While Kenagy has said repeatedly that the housing changes are a "space issue," White doesn't believe that.
"They could find something for us on campus if they really wanted," White said. "They just don't want to put money into something that isn't bringing them money.
"Regardless of the explanation, we honestly feel like we are being discriminated against," she said. "The school is doing all of these things for other students, but are shunning married couples and single parents. I feel like because we aren't athletes, we're costing the school money and are just a liability to them."
Micah Banuelos and her 3-year-old daughter, Lily, will also be affected. "It comes down to money," Banuelos said. "They don't want to put money into fixing this place up."
Banuelos is from San Francisco and has no one in Marshall to depend on. "It's my daughter and I," she said. "You'd think that being a Christian school, they would promote family."
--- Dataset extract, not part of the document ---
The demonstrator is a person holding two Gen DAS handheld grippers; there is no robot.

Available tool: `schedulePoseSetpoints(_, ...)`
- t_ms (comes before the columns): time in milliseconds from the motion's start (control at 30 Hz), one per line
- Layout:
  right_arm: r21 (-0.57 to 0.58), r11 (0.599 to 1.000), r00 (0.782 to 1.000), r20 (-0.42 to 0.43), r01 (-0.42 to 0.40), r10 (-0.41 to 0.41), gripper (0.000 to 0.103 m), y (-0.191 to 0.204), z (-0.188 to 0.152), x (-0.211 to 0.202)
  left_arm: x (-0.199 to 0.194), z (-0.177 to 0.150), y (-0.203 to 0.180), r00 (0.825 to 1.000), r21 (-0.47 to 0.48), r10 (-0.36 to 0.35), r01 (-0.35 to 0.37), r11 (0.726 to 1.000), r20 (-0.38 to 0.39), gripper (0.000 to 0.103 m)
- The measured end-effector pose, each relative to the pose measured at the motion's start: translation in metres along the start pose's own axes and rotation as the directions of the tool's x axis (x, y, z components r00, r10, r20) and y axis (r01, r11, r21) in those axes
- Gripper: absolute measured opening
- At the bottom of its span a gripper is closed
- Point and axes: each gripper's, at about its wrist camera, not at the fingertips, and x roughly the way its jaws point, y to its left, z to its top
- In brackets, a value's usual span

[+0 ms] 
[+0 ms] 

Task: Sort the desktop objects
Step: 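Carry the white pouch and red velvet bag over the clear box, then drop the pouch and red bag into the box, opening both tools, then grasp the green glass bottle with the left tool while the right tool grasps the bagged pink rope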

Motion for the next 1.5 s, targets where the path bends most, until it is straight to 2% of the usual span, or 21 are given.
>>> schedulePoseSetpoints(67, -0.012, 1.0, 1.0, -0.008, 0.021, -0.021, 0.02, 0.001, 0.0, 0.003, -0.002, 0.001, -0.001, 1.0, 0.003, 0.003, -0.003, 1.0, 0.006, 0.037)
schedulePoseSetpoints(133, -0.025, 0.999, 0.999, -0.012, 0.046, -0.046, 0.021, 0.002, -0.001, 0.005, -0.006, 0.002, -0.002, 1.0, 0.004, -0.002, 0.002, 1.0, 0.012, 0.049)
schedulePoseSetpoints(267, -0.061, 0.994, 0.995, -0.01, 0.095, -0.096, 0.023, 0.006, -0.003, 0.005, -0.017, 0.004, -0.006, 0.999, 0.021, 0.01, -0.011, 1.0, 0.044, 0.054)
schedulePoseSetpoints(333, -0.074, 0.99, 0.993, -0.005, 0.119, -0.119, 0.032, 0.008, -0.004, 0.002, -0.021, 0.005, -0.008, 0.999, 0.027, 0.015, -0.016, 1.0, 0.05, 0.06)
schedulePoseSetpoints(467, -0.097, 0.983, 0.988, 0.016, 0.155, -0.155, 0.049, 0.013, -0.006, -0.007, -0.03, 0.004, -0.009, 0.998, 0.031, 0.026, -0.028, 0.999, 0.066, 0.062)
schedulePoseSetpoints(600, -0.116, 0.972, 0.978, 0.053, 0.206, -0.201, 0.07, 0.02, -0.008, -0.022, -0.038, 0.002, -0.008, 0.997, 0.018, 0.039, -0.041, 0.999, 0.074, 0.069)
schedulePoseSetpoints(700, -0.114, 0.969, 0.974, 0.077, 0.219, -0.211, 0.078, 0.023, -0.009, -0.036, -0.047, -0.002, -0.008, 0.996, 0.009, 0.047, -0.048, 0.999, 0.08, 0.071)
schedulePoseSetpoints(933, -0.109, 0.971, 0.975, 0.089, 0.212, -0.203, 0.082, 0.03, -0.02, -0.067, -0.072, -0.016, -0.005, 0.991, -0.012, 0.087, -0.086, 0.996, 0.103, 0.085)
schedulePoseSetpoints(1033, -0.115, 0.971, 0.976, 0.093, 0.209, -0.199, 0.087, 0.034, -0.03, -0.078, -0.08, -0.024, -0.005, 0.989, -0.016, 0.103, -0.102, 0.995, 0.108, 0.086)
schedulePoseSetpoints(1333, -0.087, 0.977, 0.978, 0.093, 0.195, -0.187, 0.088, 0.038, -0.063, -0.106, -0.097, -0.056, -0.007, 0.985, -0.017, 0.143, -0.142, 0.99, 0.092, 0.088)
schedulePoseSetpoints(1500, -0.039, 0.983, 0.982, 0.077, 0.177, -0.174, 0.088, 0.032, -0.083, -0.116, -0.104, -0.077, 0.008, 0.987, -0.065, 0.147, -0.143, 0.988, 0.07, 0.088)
MVC's administration said it is trying to help the affected students by providing listings of all the available rentals in the community. Officials reportedly are even considering repackaging students' scholarships so they can still get a meal plan to eat in the cafeteria and live off-campus.
"They told us that they would help us with finding public housing, the low-income places, but I'll believe it when I see it," White said.
Students reported rental listings and repackaging of scholarships may help a little, but most are already full-time students working part-time jobs and are still having trouble making ends meet.
"It's the only choice I have," said Banuelos about low-income housing. According to White, low-income housing typically costs one-third of a person's monthly income. She would still be responsible for paying for utilities, food and day care for her child.
Even those students who are graduating before the housing options are phased out are upset with the decision. Jessica and Nate Casperson are seniors with a 6-month-old daughter, Dusti. Jessica said, "It's like saying, 'Moms don't need to better themselves at college, or get an education for their kids.'"
Being married, she couldn't imagine what it's going to be like for the single moms she knows. "There aren't enough hours in the day to work full-time and be a student full-time," she said.
Knowing this from experience are Courtney and Bruce Thomas. Both are education majors and work part-time at the Marshall Habilitation Center. At one point last semester, both were trying to work full-time and go to school full-time. They both found it next to impossible to get all of their school work done and still find time to sleep.
Courtney contacted the Democrat-News after hearing rumors throughout the fall that married couple and single-parent housing was being done away with. She said that there were reliable employees who knew what was going on and weren't saying anything about it.
The only reason that the Thomases moved from their home in Texas to Missouri Valley was because they offered married couple housing as part of their scholarship packages. Neither will graduate before the housing is eliminated.
Single-parent and married couple housing is a privilege and not a requirement according to Shannon Johnson, Missouri Valley's director of operations.
Leigh Ann Hartman, executive assistant to the college president, said it is important to remember the college has to look at what is best from the business and monetary aspects of the situation. "It's unreasonable to spend money on a space for one to two people when the building can be redone to hold a lot more than that for the same cost," Hartman said.
Most affected students said they understand the business aspect of campus housing, but are still frustrated with the situation and do not think it is fair. The college has given the students the next academic year to find other arrangements, but most students affected will be moving as soon as possible. Some even said they are considering other colleges.